**Aim of the task:** Say how many lines of the listing below include the word "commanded", with no other output.

**Given information:**
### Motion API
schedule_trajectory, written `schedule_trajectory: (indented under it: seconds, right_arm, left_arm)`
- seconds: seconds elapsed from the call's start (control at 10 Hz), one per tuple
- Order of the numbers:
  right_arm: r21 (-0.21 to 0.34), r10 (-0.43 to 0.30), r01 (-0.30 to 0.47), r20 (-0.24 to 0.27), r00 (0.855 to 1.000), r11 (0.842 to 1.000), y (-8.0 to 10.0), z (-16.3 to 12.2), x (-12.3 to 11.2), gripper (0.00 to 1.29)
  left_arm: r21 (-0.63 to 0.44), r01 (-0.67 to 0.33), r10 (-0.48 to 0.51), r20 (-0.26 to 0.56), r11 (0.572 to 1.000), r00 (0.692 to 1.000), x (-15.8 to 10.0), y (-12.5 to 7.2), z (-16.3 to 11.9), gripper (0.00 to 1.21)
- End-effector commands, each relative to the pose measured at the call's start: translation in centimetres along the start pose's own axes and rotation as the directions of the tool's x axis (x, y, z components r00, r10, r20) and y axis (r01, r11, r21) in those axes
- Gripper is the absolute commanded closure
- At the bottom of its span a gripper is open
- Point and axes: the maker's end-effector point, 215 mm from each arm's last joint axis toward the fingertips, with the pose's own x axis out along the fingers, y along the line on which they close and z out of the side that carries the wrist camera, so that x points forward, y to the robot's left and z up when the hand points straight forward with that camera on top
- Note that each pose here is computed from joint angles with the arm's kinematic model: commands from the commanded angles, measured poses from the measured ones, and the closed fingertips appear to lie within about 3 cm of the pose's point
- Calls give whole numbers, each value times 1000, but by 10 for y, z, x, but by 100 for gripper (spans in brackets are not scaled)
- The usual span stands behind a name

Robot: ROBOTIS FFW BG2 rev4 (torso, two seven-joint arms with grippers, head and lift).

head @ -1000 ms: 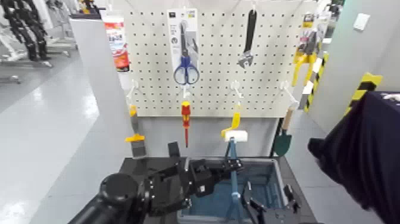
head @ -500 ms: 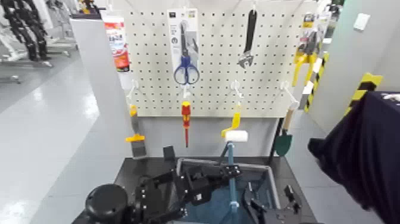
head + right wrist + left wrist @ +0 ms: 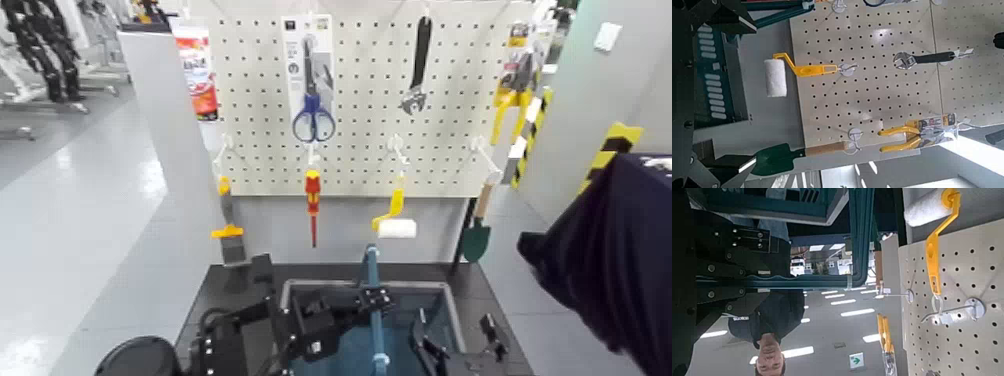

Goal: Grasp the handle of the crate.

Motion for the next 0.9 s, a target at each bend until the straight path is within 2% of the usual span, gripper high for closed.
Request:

**Response:** 2